Don’t miss the deadlines

Some colleges require the FAFSA® and CSS Profile to be filed at about the same time that Early Decision or Early Action applications are due. Be sure you know the relevant deadlines well in advance. Missing financial aid deadlines, even by a day, will likely result in a student not being considered for aid.

Many states provide need-based grant programs to students with low income based on data provided on the FAFSA®.  While the federal FAFSA® is available beginning October 1, not every state will not yet have their grant budgets passed for the 2022-2023 Academic Year. Be aware of any financial aid awards relying on estimates for state-based funding as they may be subject to change based on final state budget legislature.

One final note: Institutional Awards are funds reserved by the college and distributed based on their own internal criteria and methodology. Eligibility requirements and deadlines can vary from school to school. Make sure to identify any deadlines for institutional funding to stay ahead of the curve. The simplest way to achieve this is by making sure all financial aid forms are completed and submitted in advance of any deadlines.

Future changes to the FAFSA® Form in 2024-25

Who should be affected by the FASFA® changes in 2024-2025?

Each year on October 1, the U.S. Department of Education releases the FAFSA® form used to calculate need-based financial aid for the next academic year. The proposed changes discussed below will affect the:

  • High school class of 2024 (this year’s freshman class).
  • College students who will be in their freshman, sophomore, and junior years of college, and
  • Returning graduate students.

In 2020, Congress passed the FAFSA® Simplification Act which made some changes to the current FAFSA® form including and called for more significant changes to be implemented in the future.

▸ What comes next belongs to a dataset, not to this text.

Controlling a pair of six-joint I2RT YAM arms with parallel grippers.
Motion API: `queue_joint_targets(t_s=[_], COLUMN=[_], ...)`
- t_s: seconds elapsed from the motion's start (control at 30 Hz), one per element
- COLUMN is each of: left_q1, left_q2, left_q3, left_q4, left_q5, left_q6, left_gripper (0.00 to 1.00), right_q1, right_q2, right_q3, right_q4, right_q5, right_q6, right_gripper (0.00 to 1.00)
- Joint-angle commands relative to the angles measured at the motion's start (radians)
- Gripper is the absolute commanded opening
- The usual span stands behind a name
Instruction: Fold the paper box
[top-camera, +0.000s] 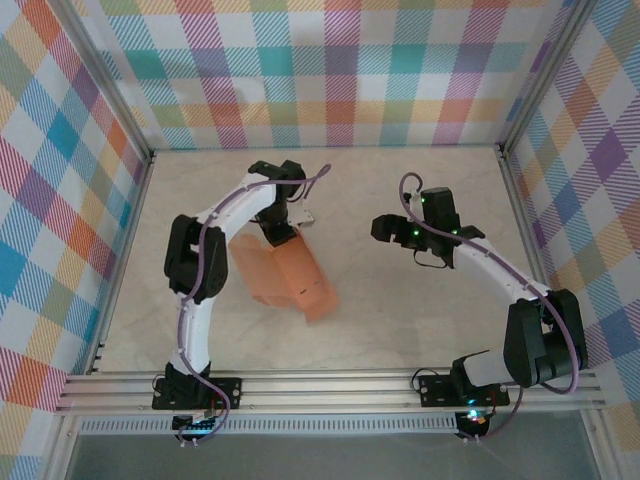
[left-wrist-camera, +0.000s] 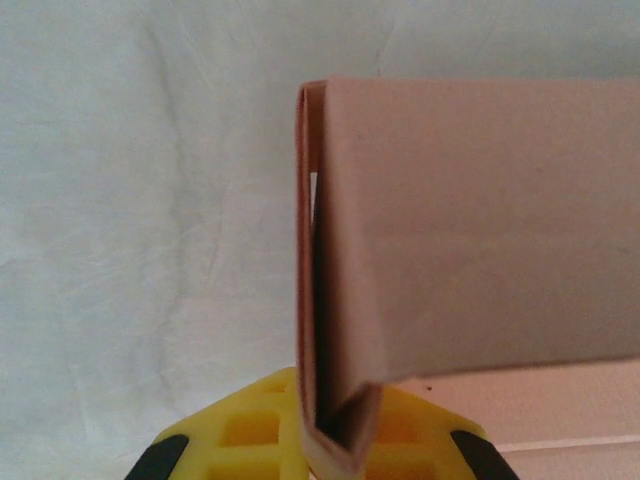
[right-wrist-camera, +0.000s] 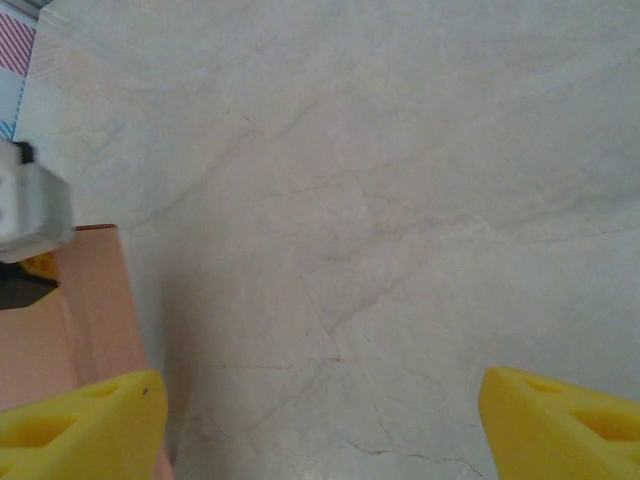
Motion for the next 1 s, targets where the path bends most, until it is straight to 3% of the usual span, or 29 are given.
queue_joint_targets(t_s=[0.0, 0.53, 0.97], left_q1=[0.0, -0.05, -0.102], left_q2=[0.053, 0.297, 0.353], left_q3=[0.052, 0.159, 0.098], left_q4=[-0.112, -0.186, -0.041], left_q5=[-0.061, -0.259, -0.353], left_q6=[0.001, -0.083, -0.121], left_gripper=[0.0, 0.0, 0.0], right_q1=[0.006, 0.006, 0.006], right_q2=[0.001, 0.01, 0.016], right_q3=[-0.019, -0.063, -0.072], right_q4=[0.043, 0.082, 0.091], right_q5=[-0.038, -0.045, -0.047], right_q6=[0.023, 0.003, -0.001], right_gripper=[0.81, 0.81, 0.82])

Some of the key changes include:

  • The term Expected Family Contribution (EFC) will be replaced by Student Aid Index (SAI). Like the EFC, the SAI will be used to calculate eligibility for need-based aid programs when the FAFSA® is completed. Cost of Attendance minus the SAI = Financial Need.
  • Number of children in college will no longer be reported on FAFSA®. This has two primary ramifications.
  • The Income Protection Allowance (IPA), sheltering a portion of parent income, is currently reduced by a factor based on the number of children in college, and no longer will be reduced when two or more children are enrolled in college simultaneously. This will shelter more parent income from need analysis.
  • The FAFSA® will also no longer divide the parent contribution portion of the SAI (previously EFC) by the number of children in college.
  • The income protection allowance will increase.
  • The new FAFSA® will be shortened to under 40 questions from a current 108 questions.
  • For divorced and separated parents, the parent responsible for providing information on the FAFSA® will be the parent providing more financial support to the student, instead of the parent with whom the student resides most of the time. This will be based on financial support provided during the prior-prior tax year.
  • The question relating to “money received or paid on student’s behalf” will no longer be on the FAFSA®. No longer will a distribution from a grandparent-owned 529, for example, be reportable as untaxed student income. This is important since the FAFSA® currently counts a portion of student income towards calculation of the EFC.
  • Changes to how cost of attendance (COA) is defined. Under the new law, COA will be expanded and will include tuition and fees, housing, and meals (previously called room and board), books and other course materials, transportation, personal expenses, loan fees (for those receiving federal student and parent loans), and costs associated with obtaining professional licensure, certification, or credentials.

The Last Word

The financial aid process requires families to file information in order to receive financial aid. Some families decide not to participate in the process for a variety of reasons.  Despite the inconvenience of the filing process, families are best advised to file the required forms. Why not ensure students have access to all of the federal aid for which they are eligible?